ICBC reports……Despite being put on hold due to the pandemic, the Swiss Parliament has passed a motion calling for a change in the country’s cannabis law.
The bill will do several things. The first is to allow the Swiss to export cannabis. The second is to authorize regular doctors to prescribe cannabis directly. Currently, the only “legal” Swiss patients must obtain prescriptions from the Federal Office of Public Health. This is expensive and time-consuming and at present, there are only about 3,000 “legal” patients. It is however estimated that there are over a hundred thousand Swiss people who obtain the drug illegally to treat their symptoms.
It is expected that the new law will come into effect sometime in mid-2021.
Currently, hemp with less than 1% THC is the only cannabis crop in the country that is widely cultivated. Medical production here, like in other countries, must obtain GMP certification.
A Swiss Trial Project?
While all bets are off about timing, thanks to the pandemic, there will be a Swiss trial project that allows the controlled distribution of cannabis to adults (in other words a recreational trial). The National Council voted in favour of the project last December.
In February, this was approved by a single Parliamentary committee.

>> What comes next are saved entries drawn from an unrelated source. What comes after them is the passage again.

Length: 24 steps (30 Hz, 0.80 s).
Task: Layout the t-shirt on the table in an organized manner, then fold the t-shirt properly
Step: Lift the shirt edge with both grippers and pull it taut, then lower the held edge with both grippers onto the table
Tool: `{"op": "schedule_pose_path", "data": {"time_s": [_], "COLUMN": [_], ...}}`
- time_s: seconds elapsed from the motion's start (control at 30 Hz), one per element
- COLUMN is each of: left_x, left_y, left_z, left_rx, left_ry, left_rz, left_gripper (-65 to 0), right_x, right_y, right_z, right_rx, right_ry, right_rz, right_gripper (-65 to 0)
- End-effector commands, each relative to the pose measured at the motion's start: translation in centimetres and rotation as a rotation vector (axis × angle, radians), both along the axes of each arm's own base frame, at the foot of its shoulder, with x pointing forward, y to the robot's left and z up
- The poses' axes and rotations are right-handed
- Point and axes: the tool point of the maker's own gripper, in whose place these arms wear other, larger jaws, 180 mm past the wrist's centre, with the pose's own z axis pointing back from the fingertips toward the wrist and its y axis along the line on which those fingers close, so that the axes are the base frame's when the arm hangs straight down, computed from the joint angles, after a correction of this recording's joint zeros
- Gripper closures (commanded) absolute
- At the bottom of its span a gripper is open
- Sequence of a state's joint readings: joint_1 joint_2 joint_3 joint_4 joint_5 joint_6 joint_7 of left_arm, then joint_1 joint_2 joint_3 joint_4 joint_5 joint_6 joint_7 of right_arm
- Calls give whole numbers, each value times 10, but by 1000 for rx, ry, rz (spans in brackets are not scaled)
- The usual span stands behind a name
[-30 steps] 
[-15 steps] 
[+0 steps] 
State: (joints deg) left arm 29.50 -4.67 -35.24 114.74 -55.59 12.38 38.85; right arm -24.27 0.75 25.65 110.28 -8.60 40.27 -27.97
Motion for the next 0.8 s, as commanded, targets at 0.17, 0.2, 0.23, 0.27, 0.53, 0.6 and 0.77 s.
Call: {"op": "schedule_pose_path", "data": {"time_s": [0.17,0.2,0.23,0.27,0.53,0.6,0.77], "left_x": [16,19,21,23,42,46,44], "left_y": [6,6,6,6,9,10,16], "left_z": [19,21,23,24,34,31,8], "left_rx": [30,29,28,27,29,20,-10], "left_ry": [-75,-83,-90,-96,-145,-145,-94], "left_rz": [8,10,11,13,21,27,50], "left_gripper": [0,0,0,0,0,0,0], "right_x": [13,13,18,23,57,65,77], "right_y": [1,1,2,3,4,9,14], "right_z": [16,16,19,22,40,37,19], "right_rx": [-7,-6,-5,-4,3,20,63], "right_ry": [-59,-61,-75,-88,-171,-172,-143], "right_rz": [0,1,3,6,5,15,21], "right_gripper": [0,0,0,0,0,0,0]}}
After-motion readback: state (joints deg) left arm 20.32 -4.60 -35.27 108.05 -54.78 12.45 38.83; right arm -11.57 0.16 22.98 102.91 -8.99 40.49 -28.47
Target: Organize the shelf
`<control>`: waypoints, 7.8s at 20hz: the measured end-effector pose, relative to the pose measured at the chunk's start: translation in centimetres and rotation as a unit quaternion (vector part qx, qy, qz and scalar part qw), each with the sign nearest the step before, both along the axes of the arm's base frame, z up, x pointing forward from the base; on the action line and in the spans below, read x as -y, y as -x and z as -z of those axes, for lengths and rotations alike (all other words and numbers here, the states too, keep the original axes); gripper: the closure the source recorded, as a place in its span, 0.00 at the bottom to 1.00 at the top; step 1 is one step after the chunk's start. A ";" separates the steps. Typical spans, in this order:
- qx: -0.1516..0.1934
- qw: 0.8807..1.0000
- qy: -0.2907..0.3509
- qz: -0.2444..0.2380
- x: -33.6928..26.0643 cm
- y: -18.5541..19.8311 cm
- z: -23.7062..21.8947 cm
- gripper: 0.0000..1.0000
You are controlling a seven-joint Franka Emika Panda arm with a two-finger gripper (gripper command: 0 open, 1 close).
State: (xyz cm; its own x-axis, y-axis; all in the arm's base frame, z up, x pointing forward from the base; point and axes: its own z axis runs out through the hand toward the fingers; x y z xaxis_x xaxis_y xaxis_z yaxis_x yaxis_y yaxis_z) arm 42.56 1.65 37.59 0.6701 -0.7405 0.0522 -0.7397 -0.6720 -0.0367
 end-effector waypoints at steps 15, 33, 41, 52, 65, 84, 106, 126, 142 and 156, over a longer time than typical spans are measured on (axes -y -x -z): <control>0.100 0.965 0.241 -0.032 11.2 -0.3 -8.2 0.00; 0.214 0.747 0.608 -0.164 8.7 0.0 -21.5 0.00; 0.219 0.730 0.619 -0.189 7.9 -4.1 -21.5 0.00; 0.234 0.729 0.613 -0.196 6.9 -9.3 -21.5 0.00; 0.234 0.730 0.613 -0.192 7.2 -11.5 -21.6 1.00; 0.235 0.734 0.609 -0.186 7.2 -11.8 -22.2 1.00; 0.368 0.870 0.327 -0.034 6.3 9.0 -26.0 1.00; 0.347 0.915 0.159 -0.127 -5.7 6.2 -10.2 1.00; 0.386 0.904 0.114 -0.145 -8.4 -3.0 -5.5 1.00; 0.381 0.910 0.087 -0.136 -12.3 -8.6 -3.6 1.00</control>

The project also has to pass the Council of States before it can proceed.
Is Switzerland Waiting For the UN?
There is no telling how many national cannabis legalization projects, particularly in Europe, are waiting for the green light from the UN. The international body delayed the decision on the reclassification and rescheduling of cannabis for 9 months in March, literally ten days before declaring a global pandemic.
Why Is Switzerland Such A Strategic Lever For Change?
Despite being located in the “heart” of Europe geographically, the Swiss are not part of the EU. This technically means they are not bound by any European decisions on the drug, made from Brussels.
What this new law will mean, presumably when it comes into force next year, is that Switzerland could zoom ahead of even Luxembourg, which has already announced that it will enable full cannabis reform by 2022. With export legalized, this means that Switzerland could overtake Holland as the single largest cannabis exporter in Europe, on both the medical and recreational side within two years.
There are other contenders vying for that prize of course, both within and without the EU. Denmark, which is also not an EU member, could vie for this business.
This development could also move the needle of reform in Brussels, changing the ability of EU members to proceed.
Everything, however, seems to be resting on the UN’s pending decision in December.